** Exercise material **

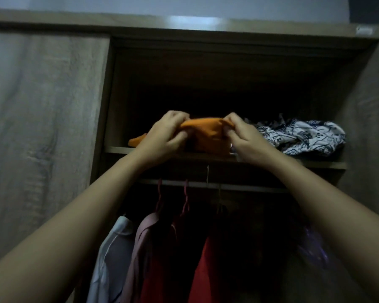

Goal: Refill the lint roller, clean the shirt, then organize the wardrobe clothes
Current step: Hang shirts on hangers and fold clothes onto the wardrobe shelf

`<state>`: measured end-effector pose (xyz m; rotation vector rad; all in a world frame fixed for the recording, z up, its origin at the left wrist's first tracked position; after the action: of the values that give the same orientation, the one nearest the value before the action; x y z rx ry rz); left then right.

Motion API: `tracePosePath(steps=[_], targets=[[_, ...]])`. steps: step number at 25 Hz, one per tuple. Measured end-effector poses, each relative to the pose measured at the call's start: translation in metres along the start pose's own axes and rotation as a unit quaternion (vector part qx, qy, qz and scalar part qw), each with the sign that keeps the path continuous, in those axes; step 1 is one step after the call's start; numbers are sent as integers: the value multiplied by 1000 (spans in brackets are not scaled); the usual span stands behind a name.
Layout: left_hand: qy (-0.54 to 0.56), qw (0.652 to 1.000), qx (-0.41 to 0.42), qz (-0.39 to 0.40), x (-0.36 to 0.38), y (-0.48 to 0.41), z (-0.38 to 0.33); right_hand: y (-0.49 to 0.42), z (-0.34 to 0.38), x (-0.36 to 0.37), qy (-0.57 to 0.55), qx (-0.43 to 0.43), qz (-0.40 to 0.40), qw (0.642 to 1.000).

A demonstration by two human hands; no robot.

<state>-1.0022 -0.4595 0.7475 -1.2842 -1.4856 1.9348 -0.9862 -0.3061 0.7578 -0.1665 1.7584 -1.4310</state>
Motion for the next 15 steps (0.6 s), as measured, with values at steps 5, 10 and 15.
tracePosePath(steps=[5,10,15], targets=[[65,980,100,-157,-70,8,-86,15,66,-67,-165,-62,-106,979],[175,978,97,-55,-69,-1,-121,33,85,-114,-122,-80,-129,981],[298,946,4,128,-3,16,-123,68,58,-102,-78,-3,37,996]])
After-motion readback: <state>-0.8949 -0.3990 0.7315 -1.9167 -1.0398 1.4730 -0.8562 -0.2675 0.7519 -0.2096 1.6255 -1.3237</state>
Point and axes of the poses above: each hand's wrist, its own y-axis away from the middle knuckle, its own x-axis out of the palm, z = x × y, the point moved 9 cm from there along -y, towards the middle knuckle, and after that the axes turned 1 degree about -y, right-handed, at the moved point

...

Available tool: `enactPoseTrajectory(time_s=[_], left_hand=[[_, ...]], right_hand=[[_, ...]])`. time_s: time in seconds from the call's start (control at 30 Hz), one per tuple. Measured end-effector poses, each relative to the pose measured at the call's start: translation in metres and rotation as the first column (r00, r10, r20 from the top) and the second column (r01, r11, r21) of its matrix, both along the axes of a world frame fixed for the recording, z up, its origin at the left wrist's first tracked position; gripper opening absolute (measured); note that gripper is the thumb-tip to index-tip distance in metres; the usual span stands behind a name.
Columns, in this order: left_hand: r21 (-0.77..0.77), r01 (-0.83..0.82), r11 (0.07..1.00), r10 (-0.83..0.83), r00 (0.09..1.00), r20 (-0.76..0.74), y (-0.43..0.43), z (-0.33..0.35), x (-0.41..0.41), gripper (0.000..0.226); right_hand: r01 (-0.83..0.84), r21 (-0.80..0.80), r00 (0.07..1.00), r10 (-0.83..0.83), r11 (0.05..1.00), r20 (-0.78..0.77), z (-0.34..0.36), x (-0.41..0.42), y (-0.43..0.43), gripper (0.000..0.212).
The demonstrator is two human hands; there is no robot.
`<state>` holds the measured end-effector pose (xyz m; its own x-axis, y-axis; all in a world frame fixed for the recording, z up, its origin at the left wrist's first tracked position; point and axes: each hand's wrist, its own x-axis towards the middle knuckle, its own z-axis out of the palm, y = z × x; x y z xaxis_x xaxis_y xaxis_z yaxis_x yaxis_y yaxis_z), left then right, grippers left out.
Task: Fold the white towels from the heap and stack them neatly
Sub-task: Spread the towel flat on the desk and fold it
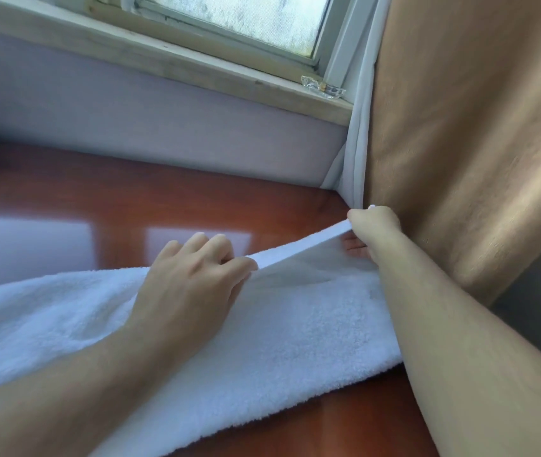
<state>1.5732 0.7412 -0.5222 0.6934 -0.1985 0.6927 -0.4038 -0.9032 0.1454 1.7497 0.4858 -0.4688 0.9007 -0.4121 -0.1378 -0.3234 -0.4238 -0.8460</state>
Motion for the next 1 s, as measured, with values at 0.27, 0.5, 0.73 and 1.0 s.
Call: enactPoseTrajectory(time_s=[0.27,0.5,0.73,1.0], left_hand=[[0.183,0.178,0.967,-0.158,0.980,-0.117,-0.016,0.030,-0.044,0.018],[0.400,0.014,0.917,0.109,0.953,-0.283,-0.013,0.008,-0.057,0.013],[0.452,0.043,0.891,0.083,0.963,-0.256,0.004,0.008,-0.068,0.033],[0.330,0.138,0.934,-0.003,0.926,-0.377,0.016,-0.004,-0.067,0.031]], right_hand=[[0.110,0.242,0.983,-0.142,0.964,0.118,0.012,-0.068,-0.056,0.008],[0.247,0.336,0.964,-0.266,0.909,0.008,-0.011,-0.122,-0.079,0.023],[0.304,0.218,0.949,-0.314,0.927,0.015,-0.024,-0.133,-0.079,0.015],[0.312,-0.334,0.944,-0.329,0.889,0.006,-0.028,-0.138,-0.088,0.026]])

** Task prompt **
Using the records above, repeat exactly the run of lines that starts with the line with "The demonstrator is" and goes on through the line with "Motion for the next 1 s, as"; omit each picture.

** Answer for the task **
The demonstrator is two human hands; there is no robot.
`<state>` holds the measured end-effector pose (xyz m; its own x-axis, y-axis; all in a world frame fixed for the recording, z up, its origin at the left wrist's first tracked position; point and axes: each hand's wrist, its own x-axis towards the middle knuckle, its own z-axis out of the palm, y = z × x; x y z xaxis_x xaxis_y xaxis_z yaxis_x yaxis_y yaxis_z), left then right, grippers left out.
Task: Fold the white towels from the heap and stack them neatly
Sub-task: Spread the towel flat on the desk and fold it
<state>1.5732 0.7412 -0.5222 0.6934 -0.1985 0.6927 -0.4038 -0.9032 0.1454 1.7497 0.4858 -0.4688 0.9007 -0.4121 -0.1378 -0.3234 -0.4238 -0.8460</state>
Motion for the next 1 s, as measured, with values at 0.27, 0.5, 0.73 and 1.0 s.

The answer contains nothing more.